Title: New to spinning - Wheel ID
Post by: norfolk newbies on January 03, 2013, 06:53:36 pm
Hi All
I have got my Christmas present from In- Laws and it is MIL's old spinning wheel and some 1970 books ( weaving books mostly) and hand carders. She has unfortunately forgotten most of what she knew so I cannot rely on her for info.
We have our own fleece ( lincoln longwool) and I am looking forward to getting to starting to spin ( once I have found a bit of space/time to wash the stored fleece).
I am sure that there was something on here  ( or a link to)  identifying your spinning wheel. Can someone point me in the correct direction, and also let me know whether the type of spinning wheel matters or whether they all 'work' in the same way.
 
Also wheel has been in the attic for a while ( decades!) is there anything I need to do to 'restore' it?? It looks OK, but I am guessing it probably needs some TLC.
 
I am looking to join the local spinners and weavers (Lincs) group when I have a bit more time (HA HA...I wish), but at the moment I am just wanting to read up and get used to what does what....
 
thanks
Jo
Title: Re: New to spinning - Wheel ID
Post by: Mad Goatwoman of Madeley on January 03, 2013, 10:43:43 pm
Wow, what a wonderful present.  And what a lovely MIL to give it to you.  Happy spinning.
Title: Re: New to spinning - Wheel ID
Post by: jaykay on January 03, 2013, 10:56:29 pm
I think it was more that if you could show us photos, between us we might well know what it is..

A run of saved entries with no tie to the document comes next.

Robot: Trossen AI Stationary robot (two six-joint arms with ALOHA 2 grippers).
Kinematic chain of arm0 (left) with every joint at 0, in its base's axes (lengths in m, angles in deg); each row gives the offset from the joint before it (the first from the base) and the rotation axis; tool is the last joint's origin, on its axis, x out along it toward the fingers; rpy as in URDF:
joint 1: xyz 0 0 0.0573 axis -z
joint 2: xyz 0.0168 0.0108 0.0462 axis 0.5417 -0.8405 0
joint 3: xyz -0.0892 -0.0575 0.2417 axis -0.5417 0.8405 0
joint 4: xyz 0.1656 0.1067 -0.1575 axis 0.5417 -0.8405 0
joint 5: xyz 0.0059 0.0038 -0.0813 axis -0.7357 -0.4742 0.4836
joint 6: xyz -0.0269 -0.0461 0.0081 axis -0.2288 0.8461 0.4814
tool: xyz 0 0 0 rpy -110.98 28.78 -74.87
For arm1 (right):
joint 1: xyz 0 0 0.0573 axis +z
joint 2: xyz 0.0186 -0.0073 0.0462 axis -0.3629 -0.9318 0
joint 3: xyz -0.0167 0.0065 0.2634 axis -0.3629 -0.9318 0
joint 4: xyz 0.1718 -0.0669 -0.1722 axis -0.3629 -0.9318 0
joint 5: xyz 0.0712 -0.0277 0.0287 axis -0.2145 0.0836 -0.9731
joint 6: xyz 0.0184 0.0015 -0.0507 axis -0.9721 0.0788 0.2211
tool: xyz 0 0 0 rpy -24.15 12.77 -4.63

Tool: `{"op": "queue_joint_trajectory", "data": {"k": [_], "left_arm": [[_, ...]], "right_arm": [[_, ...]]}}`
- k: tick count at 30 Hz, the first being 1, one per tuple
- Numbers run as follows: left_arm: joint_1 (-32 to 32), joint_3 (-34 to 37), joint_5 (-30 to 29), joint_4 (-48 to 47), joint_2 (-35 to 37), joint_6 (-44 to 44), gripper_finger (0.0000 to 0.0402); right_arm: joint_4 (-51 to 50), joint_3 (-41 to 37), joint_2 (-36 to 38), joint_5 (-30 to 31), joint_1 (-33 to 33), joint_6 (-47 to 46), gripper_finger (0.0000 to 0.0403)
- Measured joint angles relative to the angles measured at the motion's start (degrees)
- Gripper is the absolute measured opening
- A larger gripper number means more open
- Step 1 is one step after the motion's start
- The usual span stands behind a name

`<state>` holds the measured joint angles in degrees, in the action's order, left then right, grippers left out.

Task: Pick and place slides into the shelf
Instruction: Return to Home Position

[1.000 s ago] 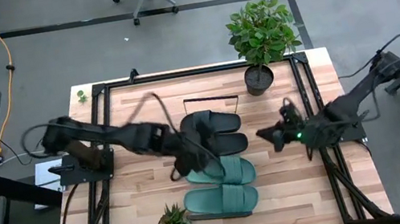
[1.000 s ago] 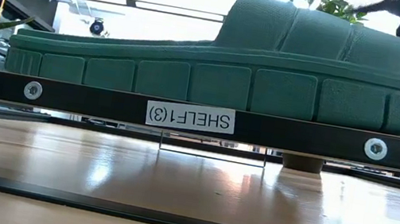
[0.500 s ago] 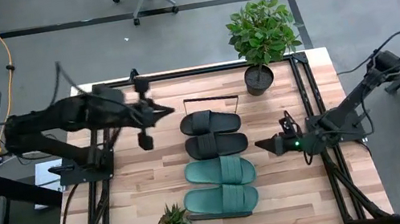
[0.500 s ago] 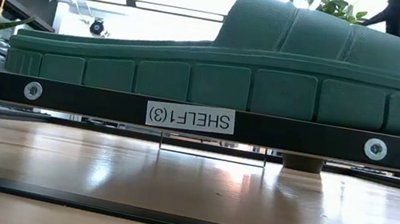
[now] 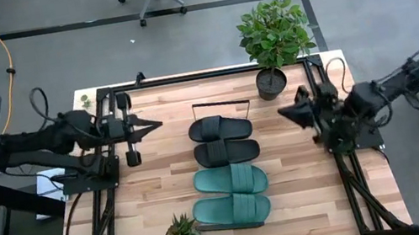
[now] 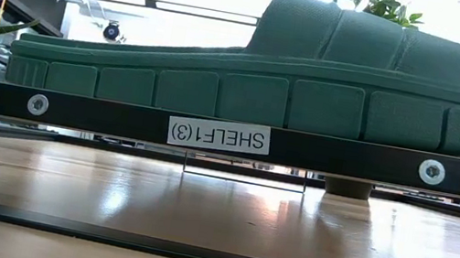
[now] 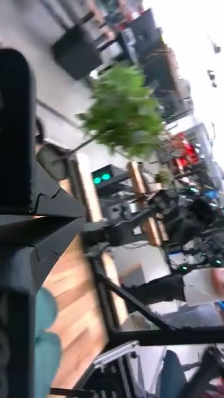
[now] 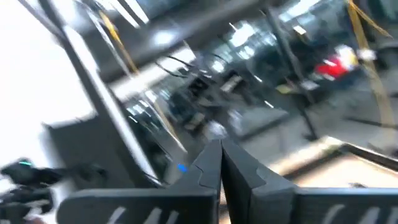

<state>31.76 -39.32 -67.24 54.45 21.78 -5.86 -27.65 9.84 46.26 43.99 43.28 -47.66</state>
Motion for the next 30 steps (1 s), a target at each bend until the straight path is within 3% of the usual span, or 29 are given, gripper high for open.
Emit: {"op": "queue_joint_trajectory", "data": {"k": [3,5,9,13,17,25,30], "left_arm": [[-4.75,5.26,4.32,0.88,1.15,2.75,0.0],[-8.54,7.4,8.98,2.56,0.99,3.81,0.0],[-14.11,9.51,15.31,5.95,0.76,4.76,0.0],[-15.52,12.96,13.33,12.99,0.76,5.41,0.0],[-15.45,19.12,11.02,21.79,0.91,8.59,0.0],[-12.37,30.37,4.79,36.38,1.26,14.26,0.0],[-10.12,35.56,0.27,39.36,2.28,17.08,0.0]], "right_arm": [[-14.73,2.29,3.31,-5.19,-7.97,-5.29,0.0001],[-18.66,2.69,4.64,-11.02,-13.69,-6.72,0.0],[-19.86,2.71,5.52,-22.6,-24.1,-7.26,0.0],[-19.01,2.01,3.23,-30.7,-31.6,-7.54,0.0],[-7.42,-3.65,0.92,-37.87,-34.43,-12.04,0.0],[8.37,-16.71,2.94,-35.11,-34.39,-18.68,0.0],[17.71,-24.73,5.26,-34.85,-34.39,-23.4,0.0]]}}
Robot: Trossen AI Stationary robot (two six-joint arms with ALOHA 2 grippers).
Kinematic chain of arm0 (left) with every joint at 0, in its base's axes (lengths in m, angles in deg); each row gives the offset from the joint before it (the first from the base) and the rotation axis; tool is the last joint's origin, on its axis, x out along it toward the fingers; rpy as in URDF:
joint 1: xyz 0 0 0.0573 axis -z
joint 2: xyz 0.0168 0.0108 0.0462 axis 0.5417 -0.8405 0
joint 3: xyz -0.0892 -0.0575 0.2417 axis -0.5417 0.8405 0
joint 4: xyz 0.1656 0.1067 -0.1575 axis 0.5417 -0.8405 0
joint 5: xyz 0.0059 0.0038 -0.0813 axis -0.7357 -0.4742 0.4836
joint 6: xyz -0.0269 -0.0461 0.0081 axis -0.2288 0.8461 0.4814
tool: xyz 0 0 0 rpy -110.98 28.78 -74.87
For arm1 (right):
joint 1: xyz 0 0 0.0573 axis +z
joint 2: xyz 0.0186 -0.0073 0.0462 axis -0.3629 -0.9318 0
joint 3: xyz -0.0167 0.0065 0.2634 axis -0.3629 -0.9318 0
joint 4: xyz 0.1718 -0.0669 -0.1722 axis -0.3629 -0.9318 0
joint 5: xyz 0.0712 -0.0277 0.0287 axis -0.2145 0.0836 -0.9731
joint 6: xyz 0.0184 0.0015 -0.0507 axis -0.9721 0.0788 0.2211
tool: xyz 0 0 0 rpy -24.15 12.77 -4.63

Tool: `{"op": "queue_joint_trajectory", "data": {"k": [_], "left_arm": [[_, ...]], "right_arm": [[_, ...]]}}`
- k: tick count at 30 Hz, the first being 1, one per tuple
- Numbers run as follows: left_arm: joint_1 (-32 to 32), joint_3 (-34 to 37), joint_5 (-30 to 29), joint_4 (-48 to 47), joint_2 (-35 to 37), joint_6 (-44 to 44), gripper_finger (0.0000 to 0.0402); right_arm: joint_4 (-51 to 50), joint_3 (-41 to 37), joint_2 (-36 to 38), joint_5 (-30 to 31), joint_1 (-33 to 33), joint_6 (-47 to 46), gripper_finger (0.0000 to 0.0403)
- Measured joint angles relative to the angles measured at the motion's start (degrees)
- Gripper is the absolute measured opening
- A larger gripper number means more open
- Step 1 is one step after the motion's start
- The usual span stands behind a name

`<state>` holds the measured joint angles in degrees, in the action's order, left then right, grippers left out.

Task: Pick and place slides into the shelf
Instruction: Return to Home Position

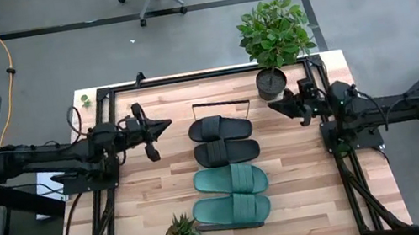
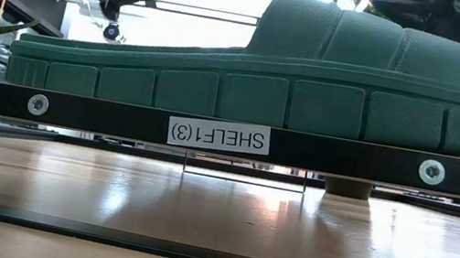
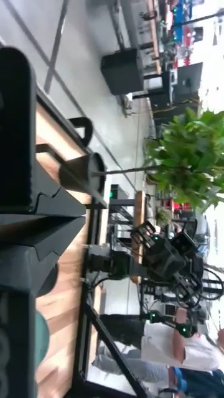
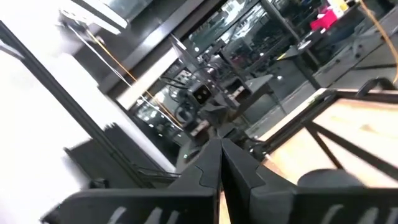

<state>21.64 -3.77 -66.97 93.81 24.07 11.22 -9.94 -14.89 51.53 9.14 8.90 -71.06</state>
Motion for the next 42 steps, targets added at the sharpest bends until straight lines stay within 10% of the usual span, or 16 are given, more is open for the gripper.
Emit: {"op": "queue_joint_trajectory", "data": {"k": [19,30,42], "left_arm": [[1.84,10.84,-2.81,-2.47,16.23,7.61,0.0],[3.39,10.84,-3.71,-6.65,17.27,8.82,0.0],[13.93,13.68,-13.79,-4.14,17.78,7.67,0.0]], "right_arm": [[11.29,-11.7,6.41,4.36,2.67,-6.1,0.0],[8.31,-11.7,6.37,18.4,16.66,-1.33,0.0],[7.29,-11.7,6.37,21.06,17.38,-3.27,0.0]]}}
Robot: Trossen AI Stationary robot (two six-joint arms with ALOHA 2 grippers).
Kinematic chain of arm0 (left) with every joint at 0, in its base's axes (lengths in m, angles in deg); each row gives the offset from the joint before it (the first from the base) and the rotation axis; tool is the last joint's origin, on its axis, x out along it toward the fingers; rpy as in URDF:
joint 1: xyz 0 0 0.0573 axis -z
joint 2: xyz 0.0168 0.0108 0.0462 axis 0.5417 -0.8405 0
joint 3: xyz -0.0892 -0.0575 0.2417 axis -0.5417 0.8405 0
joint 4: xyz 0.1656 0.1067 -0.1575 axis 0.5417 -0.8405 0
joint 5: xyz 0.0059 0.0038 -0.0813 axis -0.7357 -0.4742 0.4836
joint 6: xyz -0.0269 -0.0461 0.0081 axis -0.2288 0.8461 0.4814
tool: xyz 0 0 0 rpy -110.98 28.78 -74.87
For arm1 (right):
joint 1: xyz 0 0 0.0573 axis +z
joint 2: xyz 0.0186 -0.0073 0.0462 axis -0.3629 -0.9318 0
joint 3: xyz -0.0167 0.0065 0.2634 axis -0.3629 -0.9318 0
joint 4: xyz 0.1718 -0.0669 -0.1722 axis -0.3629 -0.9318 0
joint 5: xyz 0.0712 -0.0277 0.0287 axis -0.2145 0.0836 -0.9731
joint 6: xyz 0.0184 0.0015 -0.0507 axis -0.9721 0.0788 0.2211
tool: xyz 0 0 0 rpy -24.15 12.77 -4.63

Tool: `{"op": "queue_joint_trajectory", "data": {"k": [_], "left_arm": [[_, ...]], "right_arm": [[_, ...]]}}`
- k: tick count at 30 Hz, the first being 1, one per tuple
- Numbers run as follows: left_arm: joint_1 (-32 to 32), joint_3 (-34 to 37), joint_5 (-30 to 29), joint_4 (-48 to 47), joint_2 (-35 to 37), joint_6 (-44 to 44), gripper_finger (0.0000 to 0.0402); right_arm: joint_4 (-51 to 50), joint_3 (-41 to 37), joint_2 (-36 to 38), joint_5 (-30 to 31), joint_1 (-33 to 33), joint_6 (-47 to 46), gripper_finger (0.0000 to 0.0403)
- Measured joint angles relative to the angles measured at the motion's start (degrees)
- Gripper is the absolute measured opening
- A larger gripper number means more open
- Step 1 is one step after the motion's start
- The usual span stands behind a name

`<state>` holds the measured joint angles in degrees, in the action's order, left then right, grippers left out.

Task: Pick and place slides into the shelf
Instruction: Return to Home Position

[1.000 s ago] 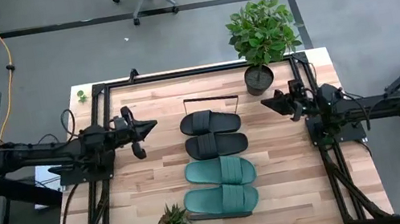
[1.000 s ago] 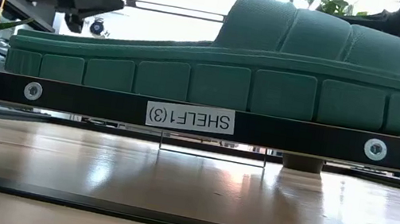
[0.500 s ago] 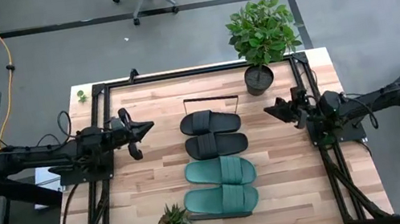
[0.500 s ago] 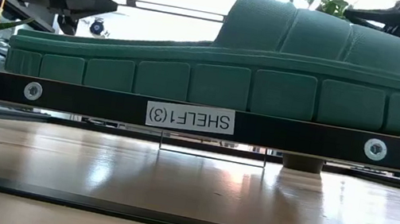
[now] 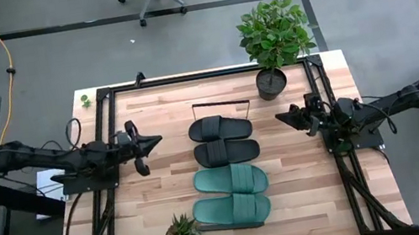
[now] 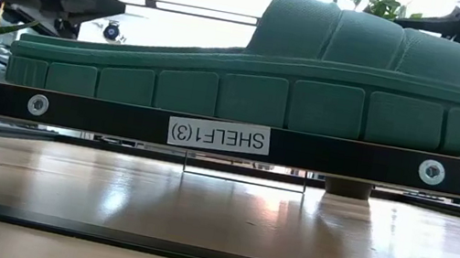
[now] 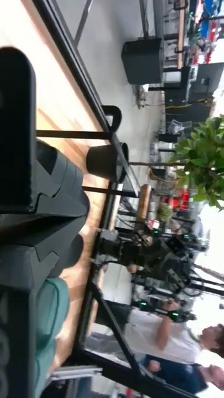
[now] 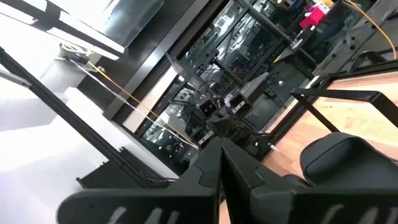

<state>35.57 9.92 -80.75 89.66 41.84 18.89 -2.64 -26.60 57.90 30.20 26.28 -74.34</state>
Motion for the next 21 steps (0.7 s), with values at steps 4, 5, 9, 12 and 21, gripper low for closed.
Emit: {"op": "queue_joint_trajectory", "data": {"k": [4,5,9,12,21], "left_arm": [[3.83,3.29,-4.2,6.06,0.45,-0.87,0.0],[4.45,3.26,-4.48,7.0,0.57,-1.82,0.0],[5.13,3.24,-3.27,9.37,0.81,-5.18,0.0],[4.57,3.24,-0.13,9.82,1.2,-7.45,0.0],[-5.46,3.45,16.54,0.74,3.92,-4.86,0.0]], "right_arm": [[0.01,0.0,0.0,0.22,0.0,-1.17,0.0],[0.13,0.0,0.0,0.24,0.0,-1.32,0.0],[0.83,0.0,0.17,0.61,0.0,-1.58,0.0],[1.74,0.0,0.2,0.54,-0.01,-1.1,0.0],[4.07,0.0,0.2,-2.95,-3.17,-1.15,0.0]]}}
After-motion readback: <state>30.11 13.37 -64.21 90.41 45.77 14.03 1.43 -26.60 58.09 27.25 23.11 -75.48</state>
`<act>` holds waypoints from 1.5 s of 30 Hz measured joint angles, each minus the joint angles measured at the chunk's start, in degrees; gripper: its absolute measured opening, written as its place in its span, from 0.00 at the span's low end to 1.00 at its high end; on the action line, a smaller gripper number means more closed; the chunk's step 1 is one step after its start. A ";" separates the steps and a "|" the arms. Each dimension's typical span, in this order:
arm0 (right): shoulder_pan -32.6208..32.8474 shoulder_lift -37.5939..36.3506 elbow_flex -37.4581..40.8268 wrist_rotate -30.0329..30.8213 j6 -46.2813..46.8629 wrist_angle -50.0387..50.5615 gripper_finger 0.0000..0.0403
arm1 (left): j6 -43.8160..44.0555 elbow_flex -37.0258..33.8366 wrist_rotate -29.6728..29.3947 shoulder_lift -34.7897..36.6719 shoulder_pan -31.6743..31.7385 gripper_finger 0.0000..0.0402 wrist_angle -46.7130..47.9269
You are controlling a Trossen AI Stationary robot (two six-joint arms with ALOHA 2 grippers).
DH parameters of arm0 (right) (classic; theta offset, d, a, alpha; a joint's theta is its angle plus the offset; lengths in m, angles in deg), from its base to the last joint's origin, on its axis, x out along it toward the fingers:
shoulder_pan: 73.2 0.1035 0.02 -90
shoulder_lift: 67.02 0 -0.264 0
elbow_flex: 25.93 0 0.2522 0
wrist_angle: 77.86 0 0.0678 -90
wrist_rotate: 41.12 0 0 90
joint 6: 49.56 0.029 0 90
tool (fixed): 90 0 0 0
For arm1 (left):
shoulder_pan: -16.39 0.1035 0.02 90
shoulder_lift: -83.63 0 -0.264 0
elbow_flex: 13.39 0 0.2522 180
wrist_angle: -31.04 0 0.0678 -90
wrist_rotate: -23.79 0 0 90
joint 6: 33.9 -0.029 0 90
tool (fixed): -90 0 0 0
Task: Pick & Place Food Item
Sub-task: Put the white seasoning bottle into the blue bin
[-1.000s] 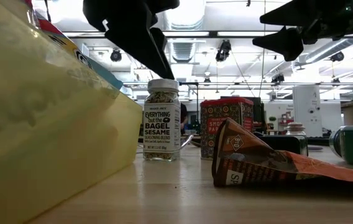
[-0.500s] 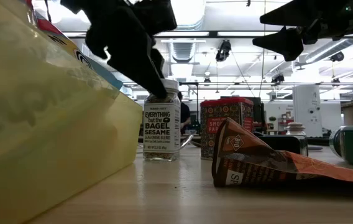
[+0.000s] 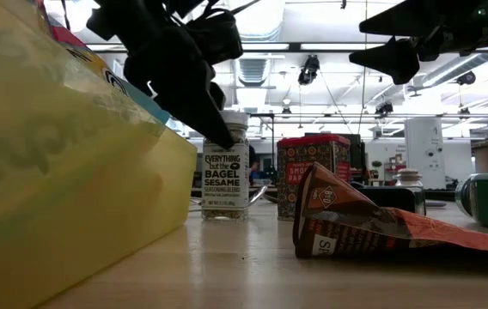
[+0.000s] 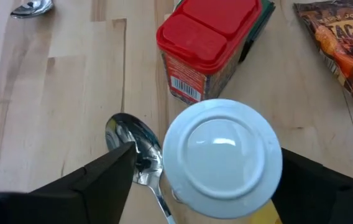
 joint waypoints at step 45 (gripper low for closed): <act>-0.02 0.02 0.00 0.01 0.00 0.42 0.87 | 7.50 3.19 -4.97 10.78 -0.67 0.45 10.70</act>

The chances are the wood will need oiling and so will all the joints. But that's not a big deal.

Wheels are basically either scotch tension (single drive) or double drive. This is to do with how the yarn pulling onto the bobbin is controlled.

all about spinning wheels (http://joyofhandspinning.com/how-the-spinning-wheel-works/)

This is a good website to start learning from.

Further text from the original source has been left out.